Print out each record, keeping it identical to the original.
━━ Records shown
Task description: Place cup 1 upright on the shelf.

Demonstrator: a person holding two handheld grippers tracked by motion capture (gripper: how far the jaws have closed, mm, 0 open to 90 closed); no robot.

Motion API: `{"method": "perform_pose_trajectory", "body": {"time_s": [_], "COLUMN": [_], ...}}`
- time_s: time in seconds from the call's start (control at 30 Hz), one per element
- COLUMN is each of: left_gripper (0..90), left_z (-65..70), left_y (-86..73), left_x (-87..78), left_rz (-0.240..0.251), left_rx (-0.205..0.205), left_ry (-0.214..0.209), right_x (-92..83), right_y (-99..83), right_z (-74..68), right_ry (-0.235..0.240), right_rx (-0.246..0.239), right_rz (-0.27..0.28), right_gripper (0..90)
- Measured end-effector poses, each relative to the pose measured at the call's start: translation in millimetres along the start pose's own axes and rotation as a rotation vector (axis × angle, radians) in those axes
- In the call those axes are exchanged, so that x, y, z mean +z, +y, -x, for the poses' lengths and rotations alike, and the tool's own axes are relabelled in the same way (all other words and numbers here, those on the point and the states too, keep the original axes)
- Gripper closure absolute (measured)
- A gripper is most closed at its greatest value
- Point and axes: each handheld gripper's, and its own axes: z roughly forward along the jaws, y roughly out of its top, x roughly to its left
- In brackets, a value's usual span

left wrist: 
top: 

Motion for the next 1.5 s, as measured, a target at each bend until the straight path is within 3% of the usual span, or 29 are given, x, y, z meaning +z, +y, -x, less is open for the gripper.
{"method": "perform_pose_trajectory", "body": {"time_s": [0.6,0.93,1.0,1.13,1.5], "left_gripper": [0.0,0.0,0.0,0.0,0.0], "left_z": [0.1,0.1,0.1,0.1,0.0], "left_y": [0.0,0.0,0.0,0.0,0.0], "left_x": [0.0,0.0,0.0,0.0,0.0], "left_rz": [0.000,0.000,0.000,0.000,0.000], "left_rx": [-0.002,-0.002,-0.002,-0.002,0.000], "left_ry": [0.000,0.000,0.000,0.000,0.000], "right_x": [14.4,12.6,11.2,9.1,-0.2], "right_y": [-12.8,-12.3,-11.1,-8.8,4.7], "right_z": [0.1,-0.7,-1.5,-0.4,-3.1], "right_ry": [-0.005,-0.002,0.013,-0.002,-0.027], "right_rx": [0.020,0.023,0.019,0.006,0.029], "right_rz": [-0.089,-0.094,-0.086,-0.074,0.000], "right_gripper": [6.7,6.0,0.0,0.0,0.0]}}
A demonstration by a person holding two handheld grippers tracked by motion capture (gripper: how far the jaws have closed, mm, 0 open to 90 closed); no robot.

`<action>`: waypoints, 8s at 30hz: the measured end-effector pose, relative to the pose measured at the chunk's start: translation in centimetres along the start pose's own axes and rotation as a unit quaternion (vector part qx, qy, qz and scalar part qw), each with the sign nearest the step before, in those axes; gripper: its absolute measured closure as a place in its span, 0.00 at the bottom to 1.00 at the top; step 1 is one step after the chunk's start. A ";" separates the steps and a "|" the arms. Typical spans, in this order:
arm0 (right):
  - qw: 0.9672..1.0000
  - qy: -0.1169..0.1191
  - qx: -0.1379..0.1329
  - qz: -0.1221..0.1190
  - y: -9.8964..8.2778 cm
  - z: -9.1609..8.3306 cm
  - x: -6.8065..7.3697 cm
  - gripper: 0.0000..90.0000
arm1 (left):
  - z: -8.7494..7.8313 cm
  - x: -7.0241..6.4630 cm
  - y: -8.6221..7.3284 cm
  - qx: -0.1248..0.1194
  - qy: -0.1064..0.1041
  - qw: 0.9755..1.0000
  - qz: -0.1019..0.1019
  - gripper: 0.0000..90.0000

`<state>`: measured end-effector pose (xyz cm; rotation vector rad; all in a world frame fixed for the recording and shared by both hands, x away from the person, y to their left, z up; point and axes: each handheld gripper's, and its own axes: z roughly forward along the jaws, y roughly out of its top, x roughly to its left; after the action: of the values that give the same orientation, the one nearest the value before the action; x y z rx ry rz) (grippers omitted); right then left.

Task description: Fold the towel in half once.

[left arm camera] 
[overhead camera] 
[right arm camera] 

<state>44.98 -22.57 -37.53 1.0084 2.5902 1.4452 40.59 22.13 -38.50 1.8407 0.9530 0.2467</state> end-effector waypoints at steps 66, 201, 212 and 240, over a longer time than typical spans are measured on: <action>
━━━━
Response below:
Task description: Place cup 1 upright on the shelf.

Demonstrator: a person holding two handheld grippers tracked by motion capture (gripper: how far the jaws have closed, mm, 0 open to 90 closed); no robot.

Motion API: `{"method": "perform_pose_trajectory", "body": {"time_s": [_], "COLUMN": [_], ...}}`
- time_s: time in seconds from the call's start (control at 30 Hz), one per element
- COLUMN is each of: left_gripper (0..90), left_z (-65..70), left_y (-86..73), left_x (-87..78), left_rz (-0.240..0.251), left_rx (-0.205..0.205), left_ry (-0.214..0.209), right_x (-92..83), right_y (-99..83), right_z (-74..68), right_ry (-0.235..0.240), right_rx (-0.246..0.239), right_rz (-0.27..0.28), right_gripper (0..90)
- Measured end-effector poses, each relative to the pose measured at the call's start: translation in millimetres along the start pose's own axes and rotation as a rotation vector (axis × angle, radians) in those axes
- In the call those axes are exchanged, so that x, y, z mean +z, +y, -x, for the poses' lengths and rotations alike, and the tool's own axes are relabelled in the same way (all other words and numbers here, those on the point and the states too, keep the original axes)
- Gripper closure absolute (measured)
- A gripper is most closed at its greatest value
- Point and axes: each handheld gripper's, and its own axes: z roughly forward along the jaws, y roughly out of its top, x roughly to its left
- In brackets, a value's usual span

left wrist: 
top: 

Motion for the next 1.5 s, as measured, a target at each bend until the straight path is within 3% of the usual span, or 29 are given, x, y, z meaning +z, +y, -x, less is open for the gripper.
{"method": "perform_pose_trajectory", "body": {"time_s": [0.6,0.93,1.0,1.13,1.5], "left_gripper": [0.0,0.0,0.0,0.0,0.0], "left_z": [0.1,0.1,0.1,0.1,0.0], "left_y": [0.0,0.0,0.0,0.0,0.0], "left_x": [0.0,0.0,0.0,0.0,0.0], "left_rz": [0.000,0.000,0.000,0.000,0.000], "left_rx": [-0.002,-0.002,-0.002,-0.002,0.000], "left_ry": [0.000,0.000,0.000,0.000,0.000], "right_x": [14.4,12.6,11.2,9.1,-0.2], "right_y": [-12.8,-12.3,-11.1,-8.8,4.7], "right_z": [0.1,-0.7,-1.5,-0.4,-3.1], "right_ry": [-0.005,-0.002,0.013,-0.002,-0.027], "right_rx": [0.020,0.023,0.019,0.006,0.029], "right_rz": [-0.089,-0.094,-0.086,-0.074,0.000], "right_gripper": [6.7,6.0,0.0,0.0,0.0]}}
A demonstration by a person holding two handheld grippers tracked by motion capture (gripper: how far the jaws have closed, mm, 0 open to 90 closed); no robot.

`<action>`: waypoints, 8s at 30hz: the measured end-effector pose, relative to the pose measured at the chunk's start: translation in centimetres along the start pose's own axes and rotation as a unit quaternion (vector part qx, qy, qz and scalar part qw), each with the sign nearest the step before, in those axes; gripper: its absolute measured closure as a place in its span, 0.00 at the bottom to 1.00 at the top; step 1 is one step after the chunk's start. A ";" separates the steps and a "|" the arms. Typical spans, in this order:
arm0 (right):
  - qw: 0.9672..1.0000
  - qy: -0.1169..0.1191
  - qx: -0.1379..0.1329
  - qz: -0.1221..0.1190
  - y: -9.8964..8.2778 cm
  - z: -9.1609..8.3306 cm
  - x: -6.8065..7.3697 cm
  - gripper: 0.0000..90.0000
arm1 (left):
  - z: -8.7494..7.8313 cm
  - x: -7.0241..6.4630 cm
  - y: -8.6221..7.3284 cm
  - qx: -0.1248..0.1194
  - qy: -0.1064..0.1041
  - qw: 0.9755..1.0000
  - qz: -0.1019..0.1019
  - gripper: 0.0000..90.0000

`<state>`: measured end-effector pose (xyz cm; rotation vector rad; all in a world frame fixed for the recording and shared by both hands, x away from the person, y to their left, z up; point and axes: each handheld gripper's, and its own axes: z roughly forward along the jaws, y roughly out of its top, x roughly to its left; after the action: of the values that give the same orientation, the one nearest the value before the action; x y z rx ry rz) (grippers omitted); right then left.

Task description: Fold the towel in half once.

[left arm camera] 
[overhead camera] 
[right arm camera] 

<state>44.98 -22.57 -37.53 1.0084 2.5902 1.4452 40.59 22.13 -38.50 1.8407 0.9530 0.2467</state> end-effector waypoints at steps 66, 201, 212 and 240, over a longer time than typical spans are measured on: <action>

Nothing else remains for this exercise.